ASIC hands out ban – company has licence cancelled | Insurance Business

ASIC hands out ban – company has licence cancelled

An Australian financial services (AFS) licencee and its adviser have been penalised by the Australian Securities and Investments Commission (ASIC) for failing to act in the best interest of their clients.

Queensland-based Timothy Shapter, former director and authorised representative of Smart Solutions Group, has been banned from providing financial services for seven years; while the company had its AFS licence cancelled, after an ASIC review of Shapter’s advice files.

“The review found that Mr Shapter provided inappropriate switching advice by recommending that clients switch out of their existing superannuation and insurance products, and into higher fee-paying products,” the corporate watchdog said. “Mr Shapter also used a ‘layered advice’ strategy, whereby he provided his clients with a superannuation statement of advice first, followed by an insurance statement of advice a few weeks later.
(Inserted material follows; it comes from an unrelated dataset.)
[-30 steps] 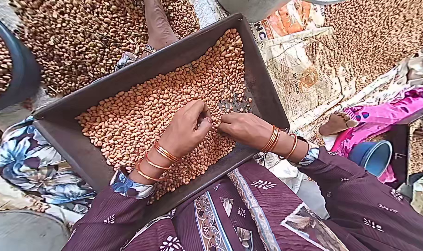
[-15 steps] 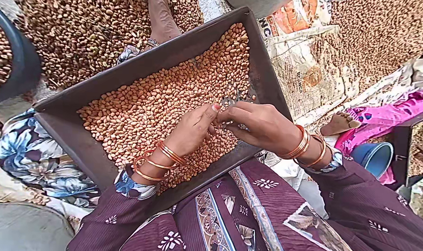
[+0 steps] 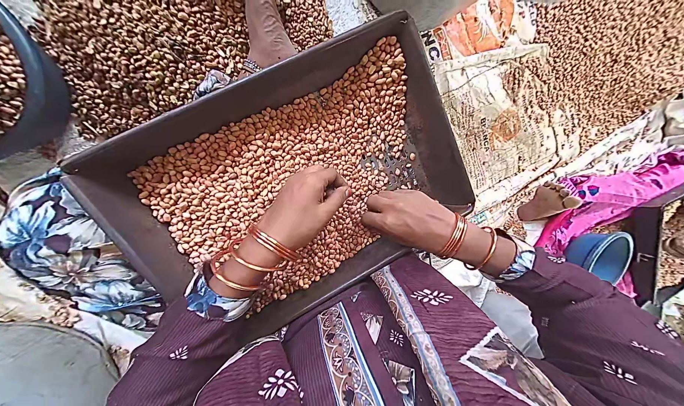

This process was found to be confusing for clients and, in some cases, resulted in lost insurance or policy exclusions. The review also found that Mr Shapter issued multiple statements of advice and provided inappropriate switching advice to generate fees for himself.”

ASIC said Shapter used the limited details he obtained from a third party engaged by Smart Solutions, to prepare advice documents for most of his clients, without properly enquiring about, or considering, their needs and circumstances, their reasons for wanting advice, or the most suitable options for their circumstances.

Shapter’s employer, Smart Solutions, meanwhile, had its AFS licence cancelled because it failed to ensure financial services were provided efficiently, honestly, and fairly. It also failed to adequately monitor and supervise its staff.

“For example, Smart Solutions permitted some of its authorised representatives to audit their own advice files,” ASIC said. “It also provided false information in connection with the anti-money laundering customer-verification requirements because it allowed its authorised representatives to falsely declare that they had sighted official identity documents.”

Shapter and Smart Solutions have the right to seek a review of ASIC’s decision at the Administrative Appeals Tribunal.